Copyright on APIs and header files?

[US] Supreme Court won’t weigh in on Oracle-Google API copyright battle (Ars Technica) – Lower court to decide if API utilization is copyright infringement or fair use.

The dispute centers on Google copying names, declarations, and header lines of the Java APIs in Android.

This is such a bad idea.  APIs (Application Programming Interfaces) are fundamental to interoperability – they describe how two programs, or a program and a function library, or a program/library and an operating system kernel, or two distant computers, can interact.

Years ago some people were trying to make an argument that communication through a published protocol (remote API) constituted “linking” – that is, an application would be regarded as being linked with (for instance) a database server through the mere act of talking to it. Linking in programming is generally combining an application with libraries in a single package, and in licensing it has a special meaning.
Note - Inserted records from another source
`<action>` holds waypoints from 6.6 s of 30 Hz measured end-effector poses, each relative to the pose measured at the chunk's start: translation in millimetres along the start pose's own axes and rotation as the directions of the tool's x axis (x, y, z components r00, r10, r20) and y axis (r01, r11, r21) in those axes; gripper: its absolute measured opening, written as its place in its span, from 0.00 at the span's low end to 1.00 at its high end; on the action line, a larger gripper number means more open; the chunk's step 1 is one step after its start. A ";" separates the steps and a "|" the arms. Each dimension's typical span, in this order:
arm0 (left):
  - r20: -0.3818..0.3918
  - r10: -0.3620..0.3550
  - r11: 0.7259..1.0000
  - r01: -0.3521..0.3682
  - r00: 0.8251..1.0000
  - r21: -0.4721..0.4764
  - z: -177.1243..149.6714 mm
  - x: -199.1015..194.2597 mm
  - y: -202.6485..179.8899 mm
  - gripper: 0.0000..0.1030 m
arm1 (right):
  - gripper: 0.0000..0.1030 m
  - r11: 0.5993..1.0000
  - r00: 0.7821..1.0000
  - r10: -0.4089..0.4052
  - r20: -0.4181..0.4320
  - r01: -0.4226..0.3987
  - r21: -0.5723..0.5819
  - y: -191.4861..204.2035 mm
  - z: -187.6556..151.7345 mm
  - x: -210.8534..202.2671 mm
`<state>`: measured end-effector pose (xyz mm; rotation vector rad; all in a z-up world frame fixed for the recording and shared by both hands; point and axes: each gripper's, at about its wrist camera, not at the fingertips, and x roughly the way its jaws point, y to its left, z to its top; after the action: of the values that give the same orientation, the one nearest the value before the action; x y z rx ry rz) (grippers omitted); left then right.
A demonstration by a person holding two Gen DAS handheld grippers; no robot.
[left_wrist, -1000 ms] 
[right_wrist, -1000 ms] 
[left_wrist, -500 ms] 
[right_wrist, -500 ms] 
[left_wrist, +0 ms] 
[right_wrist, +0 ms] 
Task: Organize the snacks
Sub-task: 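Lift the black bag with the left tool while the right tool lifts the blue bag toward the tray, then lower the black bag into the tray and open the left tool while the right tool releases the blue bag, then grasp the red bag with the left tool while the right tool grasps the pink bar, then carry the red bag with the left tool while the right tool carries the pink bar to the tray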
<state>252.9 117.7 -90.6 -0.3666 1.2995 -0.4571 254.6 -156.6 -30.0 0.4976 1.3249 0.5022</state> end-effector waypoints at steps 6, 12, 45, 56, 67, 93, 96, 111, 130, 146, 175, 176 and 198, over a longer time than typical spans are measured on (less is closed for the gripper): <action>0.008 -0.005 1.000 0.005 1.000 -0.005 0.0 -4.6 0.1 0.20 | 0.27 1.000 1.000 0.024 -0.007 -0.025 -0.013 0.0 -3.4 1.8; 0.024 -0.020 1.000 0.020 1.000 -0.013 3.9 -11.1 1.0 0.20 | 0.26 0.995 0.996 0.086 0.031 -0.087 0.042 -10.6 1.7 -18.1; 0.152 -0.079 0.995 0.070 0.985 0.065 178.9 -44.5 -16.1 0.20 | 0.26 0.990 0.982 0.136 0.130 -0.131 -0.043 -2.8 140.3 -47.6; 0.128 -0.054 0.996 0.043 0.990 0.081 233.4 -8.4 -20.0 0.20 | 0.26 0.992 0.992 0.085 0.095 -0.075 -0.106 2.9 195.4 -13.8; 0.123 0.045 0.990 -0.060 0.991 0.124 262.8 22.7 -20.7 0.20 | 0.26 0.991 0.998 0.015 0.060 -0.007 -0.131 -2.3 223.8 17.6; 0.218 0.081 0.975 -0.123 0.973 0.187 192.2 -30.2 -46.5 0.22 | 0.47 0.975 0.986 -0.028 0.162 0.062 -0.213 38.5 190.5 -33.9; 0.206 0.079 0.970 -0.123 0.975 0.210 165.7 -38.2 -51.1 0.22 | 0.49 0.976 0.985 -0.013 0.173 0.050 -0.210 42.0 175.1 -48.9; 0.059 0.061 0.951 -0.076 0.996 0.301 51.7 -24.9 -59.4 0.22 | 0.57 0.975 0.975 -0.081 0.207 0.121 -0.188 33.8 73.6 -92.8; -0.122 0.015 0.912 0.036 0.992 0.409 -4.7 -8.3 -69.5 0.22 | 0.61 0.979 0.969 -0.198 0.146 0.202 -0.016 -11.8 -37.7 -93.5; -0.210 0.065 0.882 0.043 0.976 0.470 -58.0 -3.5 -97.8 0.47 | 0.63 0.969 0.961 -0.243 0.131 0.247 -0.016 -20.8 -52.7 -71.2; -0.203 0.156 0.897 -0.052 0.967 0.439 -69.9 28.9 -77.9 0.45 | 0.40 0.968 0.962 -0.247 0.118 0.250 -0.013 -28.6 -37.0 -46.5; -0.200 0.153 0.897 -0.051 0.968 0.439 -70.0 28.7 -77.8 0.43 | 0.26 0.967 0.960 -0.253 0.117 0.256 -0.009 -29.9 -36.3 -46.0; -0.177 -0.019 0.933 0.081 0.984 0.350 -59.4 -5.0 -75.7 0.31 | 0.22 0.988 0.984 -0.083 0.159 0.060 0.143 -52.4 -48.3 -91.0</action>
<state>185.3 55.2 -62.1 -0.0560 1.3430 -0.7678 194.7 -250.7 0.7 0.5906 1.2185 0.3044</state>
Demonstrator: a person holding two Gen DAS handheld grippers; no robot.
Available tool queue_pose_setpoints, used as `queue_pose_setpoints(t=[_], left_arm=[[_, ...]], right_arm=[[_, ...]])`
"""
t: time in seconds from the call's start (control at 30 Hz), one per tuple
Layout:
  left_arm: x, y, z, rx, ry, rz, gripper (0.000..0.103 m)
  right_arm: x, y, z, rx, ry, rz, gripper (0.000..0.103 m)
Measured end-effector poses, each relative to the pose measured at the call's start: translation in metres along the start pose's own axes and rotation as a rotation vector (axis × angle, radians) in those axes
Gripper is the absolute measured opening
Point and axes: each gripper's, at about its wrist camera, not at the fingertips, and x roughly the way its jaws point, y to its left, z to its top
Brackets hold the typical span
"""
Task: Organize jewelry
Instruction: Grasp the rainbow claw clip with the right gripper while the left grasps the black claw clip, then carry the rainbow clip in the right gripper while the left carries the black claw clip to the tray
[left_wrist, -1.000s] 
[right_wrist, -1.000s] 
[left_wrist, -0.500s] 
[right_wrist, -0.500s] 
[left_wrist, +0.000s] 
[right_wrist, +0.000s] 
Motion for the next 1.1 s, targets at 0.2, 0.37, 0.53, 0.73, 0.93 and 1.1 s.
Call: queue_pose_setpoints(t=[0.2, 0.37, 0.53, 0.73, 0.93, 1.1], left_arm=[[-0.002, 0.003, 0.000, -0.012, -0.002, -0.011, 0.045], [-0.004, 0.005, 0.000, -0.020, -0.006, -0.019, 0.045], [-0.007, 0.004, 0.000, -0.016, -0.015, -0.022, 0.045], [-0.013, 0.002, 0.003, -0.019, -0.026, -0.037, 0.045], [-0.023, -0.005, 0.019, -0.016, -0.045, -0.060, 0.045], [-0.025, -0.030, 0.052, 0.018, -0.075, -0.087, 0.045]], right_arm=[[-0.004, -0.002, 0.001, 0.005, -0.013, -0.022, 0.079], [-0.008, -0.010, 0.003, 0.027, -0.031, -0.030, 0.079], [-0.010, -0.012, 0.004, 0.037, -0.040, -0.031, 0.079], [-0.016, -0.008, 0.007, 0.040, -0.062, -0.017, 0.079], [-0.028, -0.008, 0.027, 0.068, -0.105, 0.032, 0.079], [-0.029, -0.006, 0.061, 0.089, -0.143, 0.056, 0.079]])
The GPL (GNU General Public License) and others “kick in” when a program is linked – that is, any linked components must be compatible with the license.

To give you an idea of how stuffed the idea of regarding protocol/API communications as linking is, it would mean that a web browser (say Internet Explorer) is linked to Apache web server through the HTTP protocol. Aside from becoming a licensing quagmire, it was just beyond daft.

The reason I bring this up is that essentially, the Oracle lawsuit tries the same again, via a slightly different route. The results are very similar.

Note that of course this is just a legal case in USA, but I do hope that the lower court finds that it’s at least within “fair use”. It could still be problematic because other countries don’t have equivalent fair-use built in to their copyright legislation. Thus, if Oracle (or others) were to pursue this same topic in other jurisdictions, it’d be very messy.

The concept of an API is not specific to computer programs. Companies have business processes (for interacting with other companies and individuals), which perform exactly the same tasks. Think of the flow of a quote, purchase order, delivery, invoice, etc. Would it be sensible to copyright an “implementation” of that, and thus potentially see someone decide whether you can use it, and if so, for what fee?

There are standards and arrangements for almost everything around us – letters fit in mailboxes, cars fit on our roads and parking lots. Those are both interesting examples because we know that some cases don’t adhere to these boundaries and it causes trouble. A car can be way too big for common parking spots.

In a nutshell, I reckon that if this were to be upheld, the law needs to be adjusted. It’s neither practical, nor beneficial to our society or economy.